=== TASK DATA ===

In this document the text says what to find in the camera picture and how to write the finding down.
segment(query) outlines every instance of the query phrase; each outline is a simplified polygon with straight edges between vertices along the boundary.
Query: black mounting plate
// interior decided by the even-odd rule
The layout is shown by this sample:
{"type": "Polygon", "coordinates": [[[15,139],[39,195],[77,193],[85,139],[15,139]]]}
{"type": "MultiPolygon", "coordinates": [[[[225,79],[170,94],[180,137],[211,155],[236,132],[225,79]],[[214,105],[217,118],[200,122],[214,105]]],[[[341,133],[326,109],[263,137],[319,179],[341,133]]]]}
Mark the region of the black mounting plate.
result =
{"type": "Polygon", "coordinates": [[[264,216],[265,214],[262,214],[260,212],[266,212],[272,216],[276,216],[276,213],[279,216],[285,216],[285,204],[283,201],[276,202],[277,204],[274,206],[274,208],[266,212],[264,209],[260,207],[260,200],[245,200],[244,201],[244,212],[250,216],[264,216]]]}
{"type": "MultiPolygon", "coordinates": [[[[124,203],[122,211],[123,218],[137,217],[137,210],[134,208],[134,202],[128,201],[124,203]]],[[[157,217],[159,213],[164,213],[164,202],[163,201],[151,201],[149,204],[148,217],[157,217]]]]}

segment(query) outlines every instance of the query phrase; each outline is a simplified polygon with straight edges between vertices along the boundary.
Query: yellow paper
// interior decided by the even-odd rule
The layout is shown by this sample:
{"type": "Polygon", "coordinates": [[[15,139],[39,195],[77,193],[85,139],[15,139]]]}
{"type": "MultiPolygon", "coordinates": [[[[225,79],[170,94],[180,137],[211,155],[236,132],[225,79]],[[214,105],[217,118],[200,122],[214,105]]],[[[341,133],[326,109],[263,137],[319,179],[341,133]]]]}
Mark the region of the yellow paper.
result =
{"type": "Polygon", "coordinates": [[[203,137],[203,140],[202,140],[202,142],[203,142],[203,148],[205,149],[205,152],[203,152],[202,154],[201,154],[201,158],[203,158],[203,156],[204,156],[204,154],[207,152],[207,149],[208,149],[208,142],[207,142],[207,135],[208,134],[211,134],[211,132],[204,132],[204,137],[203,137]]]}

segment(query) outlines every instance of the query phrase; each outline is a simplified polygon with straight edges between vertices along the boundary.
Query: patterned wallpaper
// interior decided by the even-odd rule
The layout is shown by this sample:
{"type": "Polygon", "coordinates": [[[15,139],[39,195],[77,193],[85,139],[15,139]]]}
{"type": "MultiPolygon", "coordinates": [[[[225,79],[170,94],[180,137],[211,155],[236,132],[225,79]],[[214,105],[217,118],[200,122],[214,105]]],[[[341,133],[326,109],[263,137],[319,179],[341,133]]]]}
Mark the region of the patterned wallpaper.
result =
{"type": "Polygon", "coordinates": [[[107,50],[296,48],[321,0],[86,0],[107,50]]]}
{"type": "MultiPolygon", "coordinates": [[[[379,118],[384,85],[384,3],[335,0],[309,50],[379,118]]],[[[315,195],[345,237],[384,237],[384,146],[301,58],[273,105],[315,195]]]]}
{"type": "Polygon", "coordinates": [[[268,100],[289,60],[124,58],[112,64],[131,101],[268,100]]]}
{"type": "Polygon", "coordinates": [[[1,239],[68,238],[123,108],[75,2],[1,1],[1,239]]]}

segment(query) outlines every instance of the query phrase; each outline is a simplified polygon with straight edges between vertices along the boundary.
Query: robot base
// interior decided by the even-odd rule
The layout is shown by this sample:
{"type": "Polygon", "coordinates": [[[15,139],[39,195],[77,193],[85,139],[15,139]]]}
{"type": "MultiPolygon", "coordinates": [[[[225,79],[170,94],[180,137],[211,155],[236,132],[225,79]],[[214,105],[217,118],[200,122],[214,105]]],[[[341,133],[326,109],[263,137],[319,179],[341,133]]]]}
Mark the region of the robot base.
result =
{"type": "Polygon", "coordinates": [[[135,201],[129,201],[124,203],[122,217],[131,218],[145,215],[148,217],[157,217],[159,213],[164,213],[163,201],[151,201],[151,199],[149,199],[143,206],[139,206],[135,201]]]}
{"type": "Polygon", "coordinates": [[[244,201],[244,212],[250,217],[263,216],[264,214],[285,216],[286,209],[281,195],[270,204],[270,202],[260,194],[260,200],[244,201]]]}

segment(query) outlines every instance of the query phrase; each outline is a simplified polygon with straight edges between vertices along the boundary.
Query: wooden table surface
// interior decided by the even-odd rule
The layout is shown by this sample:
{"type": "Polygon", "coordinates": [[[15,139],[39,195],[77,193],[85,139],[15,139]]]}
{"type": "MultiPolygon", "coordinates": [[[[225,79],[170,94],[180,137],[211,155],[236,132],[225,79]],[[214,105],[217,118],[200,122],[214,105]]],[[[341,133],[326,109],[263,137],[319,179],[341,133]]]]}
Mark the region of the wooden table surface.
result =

===

● **WORK TO COMPLETE**
Copy every line of the entries above in which "Mark" occurs.

● **ANSWER SECTION**
Mark the region of the black mounting plate.
Mark the region of the yellow paper.
Mark the region of the patterned wallpaper.
Mark the region of the robot base.
Mark the region of the wooden table surface.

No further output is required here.